Contributed by: Vivian
Reviewed by: Evelyn Corsini, MSW, January 2011
Vivian lives in Memphis, TN. She is 55 and worked as a registered nurse for 35 years. She has multiple medical problems causing chronic pain, including diabetic polyneuraphy, postherpetic neuralgia, L3 disc herniation with radiculopathy, and osteoarthritis. In her story Vivian describes coping strategies she uses.
I have been a chronic pain patient since 2003. After two failed nerve blocks and an adverse response to pregabalin, (I do use slow release morphine and gabapentin with moderate success), I Iearned that my coping strategies would have to be diverted to a more psychological slant rather than medical if I was to avoid the darkness of depression.
Severe pain causes me to regress to some childlike behaviors, probably because I feel I lack power and control. The coping strategies I describe help with breakthrough pain (minimizing use of additional opiates) and uplift my mood which, in turn, decreases the negative perception of my chronic pain condition.
I remember play and social activities that brought me comfort when I was ill as a child. Coloring books were a favorite pastime. It has become a treasure hunt to find high quality, detailed books. But I did. I use all types of art tools: chalk, pencils, pens, crayons paints, markers. The results are frameable masterpieces and provide a few hours of relaxation and distraction.

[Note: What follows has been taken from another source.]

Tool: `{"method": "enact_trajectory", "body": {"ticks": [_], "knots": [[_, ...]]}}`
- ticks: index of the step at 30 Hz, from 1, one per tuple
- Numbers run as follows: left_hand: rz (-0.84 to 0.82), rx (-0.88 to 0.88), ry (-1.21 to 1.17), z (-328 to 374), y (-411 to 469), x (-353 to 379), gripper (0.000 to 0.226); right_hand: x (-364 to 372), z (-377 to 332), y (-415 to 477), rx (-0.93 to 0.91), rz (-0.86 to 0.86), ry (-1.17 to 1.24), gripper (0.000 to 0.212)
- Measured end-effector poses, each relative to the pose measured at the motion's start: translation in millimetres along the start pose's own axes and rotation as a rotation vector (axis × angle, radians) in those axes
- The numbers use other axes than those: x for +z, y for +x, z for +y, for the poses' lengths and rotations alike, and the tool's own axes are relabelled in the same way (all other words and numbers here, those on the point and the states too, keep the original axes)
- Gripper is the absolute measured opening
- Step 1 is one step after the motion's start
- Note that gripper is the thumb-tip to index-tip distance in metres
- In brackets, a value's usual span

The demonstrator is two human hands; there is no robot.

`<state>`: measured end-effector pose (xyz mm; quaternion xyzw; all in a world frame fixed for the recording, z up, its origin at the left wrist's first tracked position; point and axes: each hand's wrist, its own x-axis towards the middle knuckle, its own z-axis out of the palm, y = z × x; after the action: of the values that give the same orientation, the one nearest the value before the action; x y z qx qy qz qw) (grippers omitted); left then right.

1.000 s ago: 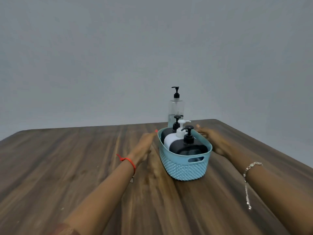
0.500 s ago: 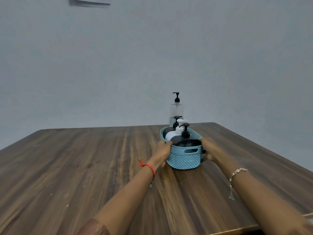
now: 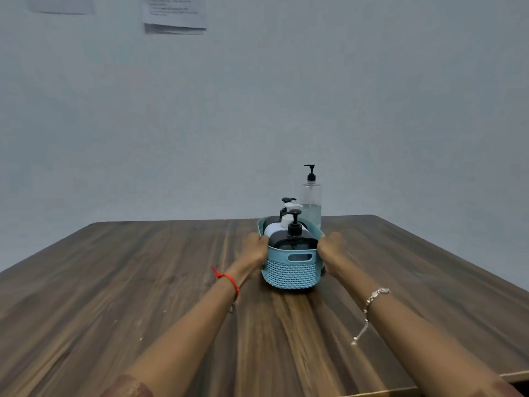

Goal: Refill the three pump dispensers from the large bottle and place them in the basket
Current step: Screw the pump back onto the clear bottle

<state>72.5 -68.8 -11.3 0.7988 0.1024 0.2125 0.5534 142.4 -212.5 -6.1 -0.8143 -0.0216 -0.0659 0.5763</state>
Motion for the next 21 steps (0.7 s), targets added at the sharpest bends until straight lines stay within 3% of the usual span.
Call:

I rediscovered reading through audiobooks since meds blur my vision. I started to meditate and use imagery to get me through really bad times. The breathing exercises are phenomenal. Lastly, I stopped talking with my family who are clueless and now talk to other women who are rediscovering themselves because of chronic pain. It is great when “someone gets me “. I changed my focus from obsession and shackles to distraction and freedom. I still have really bad days but the good days are more frequent.